Wall Street stocks slumped Tuesday for the third straight session as data showed a weakening eurozone economy and US tax rules to fight inversions hit pharmaceutical stocks.
The Dow Jones Industrial Average finished off 116.81 points (0.68 percent) at 17,055.87.
The broad-based S&P 500 dropped 11.52 (0.58 percent) to 1,982.77, while the tech-rich Nasdaq Composite lost 19.00 (0.42 percent) at 4,508.69.
Wal Street followed suit with European markets, nearly all in the red after a key survey showed business activity in the 18-nation eurozone slowed further in September, adding to concerns that a sluggish economic recovery could be close to stalling.
The Markit composite purchasing managers index fell for a second consecutive month, hitting a nine-month low of 52.3 points in September from 52.5 points in August.
"The latest PMI data are testimony to the lackluster nature of the eurozone's economic recovery," said ING analyst Martin van Vliet.
That offset a modestly positive manufacturing HSBC PMI for China that nevertheless came with warnings of risks to growth ahead.
Qu Hongbin, HSBC's chief economist for China, said that while the result indicated manufacturing sector activity was stabilizing this month, expansion was still modest.
"The property downturn remains the biggest downside risk to growth," he said in a statement.
New US Treasury tax rules designed to curb inversion deals, in which US companies merge with foreign businesses to relocate in a lower tax address, had a marked impact on pharmaceuticals, the main industry involved in inversions.
AbbVie, pressing a $52 billion inversion merger with Ireland's Shire Pharmaceuticals, fell 2.0 percent.

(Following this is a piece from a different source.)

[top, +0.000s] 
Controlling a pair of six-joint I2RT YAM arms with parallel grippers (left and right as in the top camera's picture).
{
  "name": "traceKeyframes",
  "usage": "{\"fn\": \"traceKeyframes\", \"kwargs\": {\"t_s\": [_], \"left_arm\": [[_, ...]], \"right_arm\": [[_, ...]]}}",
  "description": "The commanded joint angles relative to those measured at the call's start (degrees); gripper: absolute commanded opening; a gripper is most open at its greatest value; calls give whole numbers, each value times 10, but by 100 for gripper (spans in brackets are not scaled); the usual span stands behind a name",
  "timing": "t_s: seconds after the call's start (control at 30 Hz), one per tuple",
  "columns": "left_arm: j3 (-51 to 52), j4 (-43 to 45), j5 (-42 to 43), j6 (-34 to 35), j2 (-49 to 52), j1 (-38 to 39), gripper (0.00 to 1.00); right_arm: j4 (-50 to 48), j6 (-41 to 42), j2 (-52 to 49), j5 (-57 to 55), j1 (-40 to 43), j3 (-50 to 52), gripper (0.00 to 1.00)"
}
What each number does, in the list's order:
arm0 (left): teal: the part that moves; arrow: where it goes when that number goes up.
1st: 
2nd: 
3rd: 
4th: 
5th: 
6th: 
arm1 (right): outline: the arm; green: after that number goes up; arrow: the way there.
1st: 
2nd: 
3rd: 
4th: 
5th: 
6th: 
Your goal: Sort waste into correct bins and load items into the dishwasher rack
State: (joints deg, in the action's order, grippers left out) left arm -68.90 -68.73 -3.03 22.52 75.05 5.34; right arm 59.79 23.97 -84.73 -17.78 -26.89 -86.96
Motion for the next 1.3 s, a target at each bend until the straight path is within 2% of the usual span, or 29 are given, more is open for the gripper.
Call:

The US-traded shares of AstraZeneca, which had been an inversion target of Pfizer earlier this year, lost 4.7 percent, while Pfizer dropped 0.4 percent.

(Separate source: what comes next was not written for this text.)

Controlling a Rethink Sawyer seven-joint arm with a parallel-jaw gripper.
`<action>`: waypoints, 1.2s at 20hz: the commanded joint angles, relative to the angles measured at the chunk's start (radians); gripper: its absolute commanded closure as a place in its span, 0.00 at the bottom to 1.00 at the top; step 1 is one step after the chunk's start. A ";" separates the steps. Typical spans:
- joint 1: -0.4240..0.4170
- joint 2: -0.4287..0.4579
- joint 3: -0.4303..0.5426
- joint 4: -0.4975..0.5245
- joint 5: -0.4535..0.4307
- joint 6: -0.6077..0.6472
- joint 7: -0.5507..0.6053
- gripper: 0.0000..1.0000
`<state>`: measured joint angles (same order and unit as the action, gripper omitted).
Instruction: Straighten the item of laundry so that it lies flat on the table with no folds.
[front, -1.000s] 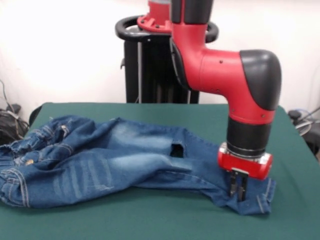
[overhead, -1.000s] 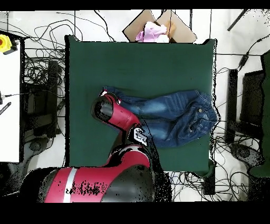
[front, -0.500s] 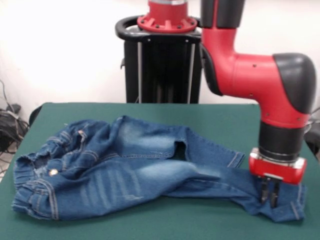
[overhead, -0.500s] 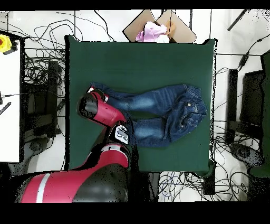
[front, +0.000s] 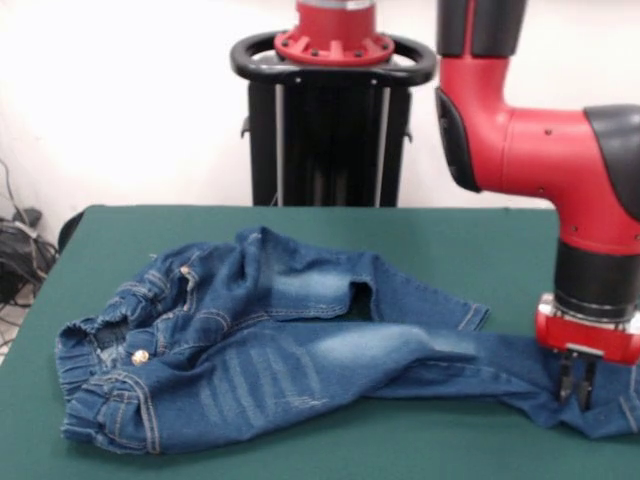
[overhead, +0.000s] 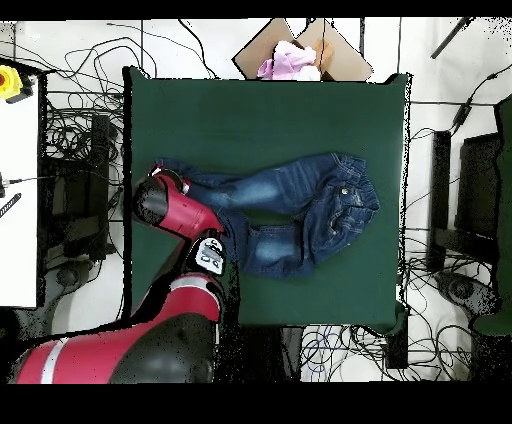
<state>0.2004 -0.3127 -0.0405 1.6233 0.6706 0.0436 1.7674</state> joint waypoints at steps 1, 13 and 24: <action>0.030 0.055 -0.003 -0.020 0.045 0.189 0.247 1.00; -0.173 -0.080 0.059 0.166 -0.082 0.086 0.139 0.00; -0.276 -0.441 0.177 0.355 -0.093 0.343 0.135 0.00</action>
<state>-0.0392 -0.5761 0.0004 1.8399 0.5909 0.1800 1.7676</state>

Medical equipment firm Medtronic, planning a $43 billion inversion merger with Covidien that would transfer its tax domicile to Ireland, lost 2.9 percent, and Covidien fell 2.5 percent.
Apple jumped 1.6 percent after saying it sold 10 million of the new iPhone 6 over the weekend, and rejecting reports it would close the Beats streaming music service it paid $3 billion for earlier this year.
Alibaba continued to slip from its post-IPO high above $99, losing 3.0 percent from Monday to $97.17, still far above Friday's debut at the IPO price of $68.
Salix Pharmaceuticals jumped 5.8 percent driven by reports that Allergan was in talks on a $10 billion deal to buy it, which would likely serve to block the William Ackman-backed Valeant bid for Allergan.
Allergan added 1.8 percent, while Valeant gave up 0.3 percent.
Bond prices rose. The yield on the 10-year US Treasury dipped to 2.54 percent from 2.57 percent Monday, while the 30-year fell to 3.25 percent from 3.29 percent. Bond prices and yields move inversely.